The hippocampus (HPC) and the lateral prefrontal cortex (LPFC) are two cortical areas of the primate brain deemed essential to cognition. Here, we hypothesized that the codes mediating neuronal communication in the HPC and LPFC microcircuits have distinctively evolved to serve plasticity and memory function at different spatiotemporal scales. We used a virtual reality task in which animals selected one of the two targets in the arms of the maze, according to a learned context-color rule. Our results show that during associative learning, HPC principal cells concentrate spikes in bursts, enabling temporal summation and fast synaptic plasticity in small populations of neurons and ultimately facilitating rapid encoding of associative memories.
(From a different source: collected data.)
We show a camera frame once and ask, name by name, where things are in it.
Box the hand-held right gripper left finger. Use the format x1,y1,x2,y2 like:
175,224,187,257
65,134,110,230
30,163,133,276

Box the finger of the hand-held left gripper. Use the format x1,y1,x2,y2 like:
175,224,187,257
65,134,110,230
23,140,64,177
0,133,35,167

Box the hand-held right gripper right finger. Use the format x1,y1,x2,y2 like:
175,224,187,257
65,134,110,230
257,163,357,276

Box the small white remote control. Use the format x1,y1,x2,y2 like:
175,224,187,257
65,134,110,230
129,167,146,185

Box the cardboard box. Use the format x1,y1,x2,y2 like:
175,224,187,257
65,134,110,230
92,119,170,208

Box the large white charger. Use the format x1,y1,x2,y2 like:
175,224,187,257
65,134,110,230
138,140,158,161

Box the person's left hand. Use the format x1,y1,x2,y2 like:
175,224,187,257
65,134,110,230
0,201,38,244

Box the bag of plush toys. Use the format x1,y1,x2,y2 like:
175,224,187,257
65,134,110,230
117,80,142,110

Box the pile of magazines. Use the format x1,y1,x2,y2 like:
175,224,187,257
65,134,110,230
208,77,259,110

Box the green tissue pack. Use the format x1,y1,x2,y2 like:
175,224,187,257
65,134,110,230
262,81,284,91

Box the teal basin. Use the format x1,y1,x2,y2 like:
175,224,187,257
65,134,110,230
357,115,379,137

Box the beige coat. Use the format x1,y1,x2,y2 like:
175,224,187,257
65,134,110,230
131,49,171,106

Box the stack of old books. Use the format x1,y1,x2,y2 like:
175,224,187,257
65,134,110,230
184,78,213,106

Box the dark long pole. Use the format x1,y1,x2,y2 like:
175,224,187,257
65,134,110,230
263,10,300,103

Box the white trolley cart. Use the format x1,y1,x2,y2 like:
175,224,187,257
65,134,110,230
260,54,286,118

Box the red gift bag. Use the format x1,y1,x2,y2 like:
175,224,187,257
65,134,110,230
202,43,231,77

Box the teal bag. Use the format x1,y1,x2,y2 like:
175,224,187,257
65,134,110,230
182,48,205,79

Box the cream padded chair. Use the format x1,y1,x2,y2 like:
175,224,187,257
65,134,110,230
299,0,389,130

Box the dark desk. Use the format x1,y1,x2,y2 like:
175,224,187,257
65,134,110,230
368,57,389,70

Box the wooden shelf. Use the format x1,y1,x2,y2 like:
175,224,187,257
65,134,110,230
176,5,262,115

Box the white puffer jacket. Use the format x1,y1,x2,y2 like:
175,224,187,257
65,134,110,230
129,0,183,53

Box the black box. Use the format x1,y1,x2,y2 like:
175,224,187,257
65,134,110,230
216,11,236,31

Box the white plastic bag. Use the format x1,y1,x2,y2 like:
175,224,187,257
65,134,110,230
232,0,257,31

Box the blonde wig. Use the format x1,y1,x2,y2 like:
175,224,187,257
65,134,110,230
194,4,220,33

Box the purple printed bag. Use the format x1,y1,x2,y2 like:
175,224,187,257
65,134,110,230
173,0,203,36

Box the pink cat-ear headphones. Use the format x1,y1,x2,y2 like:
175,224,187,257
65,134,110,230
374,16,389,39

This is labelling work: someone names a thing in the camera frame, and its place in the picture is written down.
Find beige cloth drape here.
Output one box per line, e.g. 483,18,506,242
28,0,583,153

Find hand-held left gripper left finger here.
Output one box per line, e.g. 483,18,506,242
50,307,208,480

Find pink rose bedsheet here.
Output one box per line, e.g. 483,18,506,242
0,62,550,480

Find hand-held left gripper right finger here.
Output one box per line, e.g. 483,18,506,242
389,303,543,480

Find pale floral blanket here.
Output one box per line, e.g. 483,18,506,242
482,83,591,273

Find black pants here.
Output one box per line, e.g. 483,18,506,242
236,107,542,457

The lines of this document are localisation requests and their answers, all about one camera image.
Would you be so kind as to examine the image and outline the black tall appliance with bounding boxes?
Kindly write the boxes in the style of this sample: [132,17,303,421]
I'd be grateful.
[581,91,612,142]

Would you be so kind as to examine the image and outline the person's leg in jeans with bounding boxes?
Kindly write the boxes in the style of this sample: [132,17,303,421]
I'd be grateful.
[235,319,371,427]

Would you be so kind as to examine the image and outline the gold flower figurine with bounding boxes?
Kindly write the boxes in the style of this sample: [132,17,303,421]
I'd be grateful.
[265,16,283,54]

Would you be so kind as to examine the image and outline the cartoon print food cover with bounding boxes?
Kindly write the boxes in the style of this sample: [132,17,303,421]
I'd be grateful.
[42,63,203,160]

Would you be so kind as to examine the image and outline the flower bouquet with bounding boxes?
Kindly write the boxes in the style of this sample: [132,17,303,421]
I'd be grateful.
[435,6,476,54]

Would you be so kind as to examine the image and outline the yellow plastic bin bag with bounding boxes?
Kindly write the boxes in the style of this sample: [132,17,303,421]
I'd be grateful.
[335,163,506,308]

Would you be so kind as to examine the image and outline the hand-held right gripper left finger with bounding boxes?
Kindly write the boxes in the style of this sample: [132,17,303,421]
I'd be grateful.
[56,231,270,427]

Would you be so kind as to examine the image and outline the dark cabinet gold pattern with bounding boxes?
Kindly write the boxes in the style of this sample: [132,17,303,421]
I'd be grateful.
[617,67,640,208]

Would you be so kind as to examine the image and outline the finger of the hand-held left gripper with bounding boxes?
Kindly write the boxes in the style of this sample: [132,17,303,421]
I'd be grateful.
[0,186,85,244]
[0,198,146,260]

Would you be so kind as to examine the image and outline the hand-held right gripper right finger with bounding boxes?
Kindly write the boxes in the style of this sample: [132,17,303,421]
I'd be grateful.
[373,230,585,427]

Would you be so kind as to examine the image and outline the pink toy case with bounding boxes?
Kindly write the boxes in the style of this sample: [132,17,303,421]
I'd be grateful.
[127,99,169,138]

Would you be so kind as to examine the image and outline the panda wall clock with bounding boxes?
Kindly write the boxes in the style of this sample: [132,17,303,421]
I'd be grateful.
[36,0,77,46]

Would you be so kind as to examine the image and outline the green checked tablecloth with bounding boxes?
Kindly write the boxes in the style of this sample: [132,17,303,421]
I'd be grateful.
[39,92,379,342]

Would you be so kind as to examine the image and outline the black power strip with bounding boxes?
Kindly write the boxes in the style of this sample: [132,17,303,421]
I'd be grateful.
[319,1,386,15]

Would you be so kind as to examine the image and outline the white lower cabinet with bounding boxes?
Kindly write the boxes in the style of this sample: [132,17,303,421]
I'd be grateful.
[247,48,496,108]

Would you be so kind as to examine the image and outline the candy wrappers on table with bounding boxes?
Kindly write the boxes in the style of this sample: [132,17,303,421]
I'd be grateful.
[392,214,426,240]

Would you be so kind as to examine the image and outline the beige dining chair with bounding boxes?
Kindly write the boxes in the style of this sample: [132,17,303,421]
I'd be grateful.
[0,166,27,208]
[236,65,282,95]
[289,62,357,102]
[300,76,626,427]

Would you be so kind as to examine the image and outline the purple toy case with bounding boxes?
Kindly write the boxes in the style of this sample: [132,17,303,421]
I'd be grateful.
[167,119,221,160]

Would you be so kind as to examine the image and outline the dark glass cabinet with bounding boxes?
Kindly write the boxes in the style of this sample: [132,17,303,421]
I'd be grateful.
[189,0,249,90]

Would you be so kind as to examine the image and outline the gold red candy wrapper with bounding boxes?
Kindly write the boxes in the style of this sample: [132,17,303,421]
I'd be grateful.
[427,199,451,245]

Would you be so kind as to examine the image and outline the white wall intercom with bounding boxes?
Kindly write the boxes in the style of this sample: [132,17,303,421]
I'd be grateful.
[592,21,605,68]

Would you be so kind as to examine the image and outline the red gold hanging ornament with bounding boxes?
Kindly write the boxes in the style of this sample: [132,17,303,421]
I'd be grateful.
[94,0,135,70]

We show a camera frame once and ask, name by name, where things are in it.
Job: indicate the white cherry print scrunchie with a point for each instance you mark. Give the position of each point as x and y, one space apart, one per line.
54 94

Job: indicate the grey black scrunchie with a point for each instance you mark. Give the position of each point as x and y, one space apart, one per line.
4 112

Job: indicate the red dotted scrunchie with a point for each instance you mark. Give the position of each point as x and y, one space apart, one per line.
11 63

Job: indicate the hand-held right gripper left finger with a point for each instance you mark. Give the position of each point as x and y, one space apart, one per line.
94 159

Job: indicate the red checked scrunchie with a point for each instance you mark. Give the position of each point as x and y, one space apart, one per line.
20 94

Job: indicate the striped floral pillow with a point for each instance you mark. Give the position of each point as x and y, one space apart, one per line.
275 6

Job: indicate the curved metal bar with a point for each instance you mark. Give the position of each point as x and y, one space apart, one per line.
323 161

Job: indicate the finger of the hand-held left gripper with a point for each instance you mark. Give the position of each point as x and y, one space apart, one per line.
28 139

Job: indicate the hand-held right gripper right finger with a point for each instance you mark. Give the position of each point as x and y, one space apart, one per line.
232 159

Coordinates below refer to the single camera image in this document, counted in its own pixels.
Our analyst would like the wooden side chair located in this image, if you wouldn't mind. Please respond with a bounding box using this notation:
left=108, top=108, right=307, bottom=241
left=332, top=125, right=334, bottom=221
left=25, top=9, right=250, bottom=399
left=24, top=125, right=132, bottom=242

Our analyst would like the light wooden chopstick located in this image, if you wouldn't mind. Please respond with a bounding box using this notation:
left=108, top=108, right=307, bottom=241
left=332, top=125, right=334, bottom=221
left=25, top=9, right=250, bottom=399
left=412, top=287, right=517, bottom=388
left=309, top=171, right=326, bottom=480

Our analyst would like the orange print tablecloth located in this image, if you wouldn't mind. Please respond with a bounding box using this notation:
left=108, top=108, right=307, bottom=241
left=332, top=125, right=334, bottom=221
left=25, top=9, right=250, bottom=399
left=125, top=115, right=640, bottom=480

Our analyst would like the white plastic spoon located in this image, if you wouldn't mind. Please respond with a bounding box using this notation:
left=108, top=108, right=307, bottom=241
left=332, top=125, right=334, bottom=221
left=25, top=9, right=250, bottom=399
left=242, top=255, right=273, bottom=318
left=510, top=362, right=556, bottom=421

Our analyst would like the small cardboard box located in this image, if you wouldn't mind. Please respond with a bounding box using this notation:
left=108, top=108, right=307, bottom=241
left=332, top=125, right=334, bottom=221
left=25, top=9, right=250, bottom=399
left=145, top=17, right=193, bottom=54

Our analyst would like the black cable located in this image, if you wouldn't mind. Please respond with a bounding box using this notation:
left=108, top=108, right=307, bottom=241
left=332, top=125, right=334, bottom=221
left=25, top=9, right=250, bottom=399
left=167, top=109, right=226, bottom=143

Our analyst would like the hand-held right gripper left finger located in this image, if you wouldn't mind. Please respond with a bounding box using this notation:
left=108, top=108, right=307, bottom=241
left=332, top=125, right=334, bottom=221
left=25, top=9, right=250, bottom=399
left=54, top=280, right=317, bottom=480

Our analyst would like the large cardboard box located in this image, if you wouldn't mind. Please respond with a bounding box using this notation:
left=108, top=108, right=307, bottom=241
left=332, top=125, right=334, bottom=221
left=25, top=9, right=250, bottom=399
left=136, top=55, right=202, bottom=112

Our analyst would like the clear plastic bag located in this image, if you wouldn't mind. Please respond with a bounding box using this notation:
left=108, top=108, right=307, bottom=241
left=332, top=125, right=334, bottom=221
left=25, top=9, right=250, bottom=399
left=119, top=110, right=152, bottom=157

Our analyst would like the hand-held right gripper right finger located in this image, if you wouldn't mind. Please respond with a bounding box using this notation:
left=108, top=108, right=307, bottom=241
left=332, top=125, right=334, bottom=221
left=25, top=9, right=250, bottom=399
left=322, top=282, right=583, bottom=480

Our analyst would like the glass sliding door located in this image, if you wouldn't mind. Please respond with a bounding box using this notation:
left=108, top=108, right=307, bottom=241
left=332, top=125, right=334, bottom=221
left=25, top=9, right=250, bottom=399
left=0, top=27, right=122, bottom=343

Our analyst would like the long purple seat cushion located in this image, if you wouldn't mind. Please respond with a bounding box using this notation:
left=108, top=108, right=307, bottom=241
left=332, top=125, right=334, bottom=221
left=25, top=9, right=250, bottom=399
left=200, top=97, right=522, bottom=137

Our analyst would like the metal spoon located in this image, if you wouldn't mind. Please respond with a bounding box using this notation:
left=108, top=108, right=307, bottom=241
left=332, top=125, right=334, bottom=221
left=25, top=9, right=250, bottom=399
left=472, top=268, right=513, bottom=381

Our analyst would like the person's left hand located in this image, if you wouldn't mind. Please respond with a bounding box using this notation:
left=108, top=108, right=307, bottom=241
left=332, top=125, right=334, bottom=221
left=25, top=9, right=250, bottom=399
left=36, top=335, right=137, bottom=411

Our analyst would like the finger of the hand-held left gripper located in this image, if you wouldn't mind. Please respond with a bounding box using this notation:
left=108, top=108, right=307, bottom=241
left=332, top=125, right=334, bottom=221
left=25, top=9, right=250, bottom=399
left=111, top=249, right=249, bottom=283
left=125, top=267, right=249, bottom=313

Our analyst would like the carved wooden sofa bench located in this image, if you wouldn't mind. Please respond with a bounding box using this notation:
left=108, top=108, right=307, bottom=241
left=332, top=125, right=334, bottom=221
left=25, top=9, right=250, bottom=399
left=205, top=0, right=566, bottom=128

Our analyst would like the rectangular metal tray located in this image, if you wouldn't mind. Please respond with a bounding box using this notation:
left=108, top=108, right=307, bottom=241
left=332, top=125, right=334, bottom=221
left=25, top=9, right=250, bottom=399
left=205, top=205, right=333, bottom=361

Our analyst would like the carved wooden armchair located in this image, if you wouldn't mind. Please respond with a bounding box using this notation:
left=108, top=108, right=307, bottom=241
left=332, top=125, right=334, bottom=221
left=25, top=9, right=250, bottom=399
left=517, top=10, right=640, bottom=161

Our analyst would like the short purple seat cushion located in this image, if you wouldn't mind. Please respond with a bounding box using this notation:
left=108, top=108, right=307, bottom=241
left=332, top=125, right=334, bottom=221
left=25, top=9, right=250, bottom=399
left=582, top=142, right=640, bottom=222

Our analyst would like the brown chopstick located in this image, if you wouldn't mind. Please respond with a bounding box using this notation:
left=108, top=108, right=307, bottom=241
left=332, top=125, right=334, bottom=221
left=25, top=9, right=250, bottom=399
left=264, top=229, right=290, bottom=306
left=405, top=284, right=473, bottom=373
On the other hand, layer II/III LPFC pyramidal cells fire spikes more sparsely distributed over time. The latter would facilitate broadcasting of signals loaded in short-term memory across neuronal populations without necessarily triggering fast synaptic plasticity.

海马体 (HPC) 和外侧前额叶皮层 (LPFC) 是灵长类大脑的两个被认为对认知至关重要的皮质区域。在这里，我们假设在 HPC 和 LPFC 微电路中调节神经元通信的代码已经明显进化为在不同的时空尺度上提供可塑性和记忆功能。我们使用了一项虚拟现实任务，其中动物根据学习的上下文颜色规则选择迷宫手臂中的两个目标之一。我们的研究结果表明，在联想学习期间，HPC 主细胞集中爆发尖峰，在少量神经元中实现时间求和和快速突触可塑性，并最终促进联想记忆的快速编码。另一方面，II/III 层 LPFC 锥体细胞发射的尖峰随着时间的推移分布更稀疏。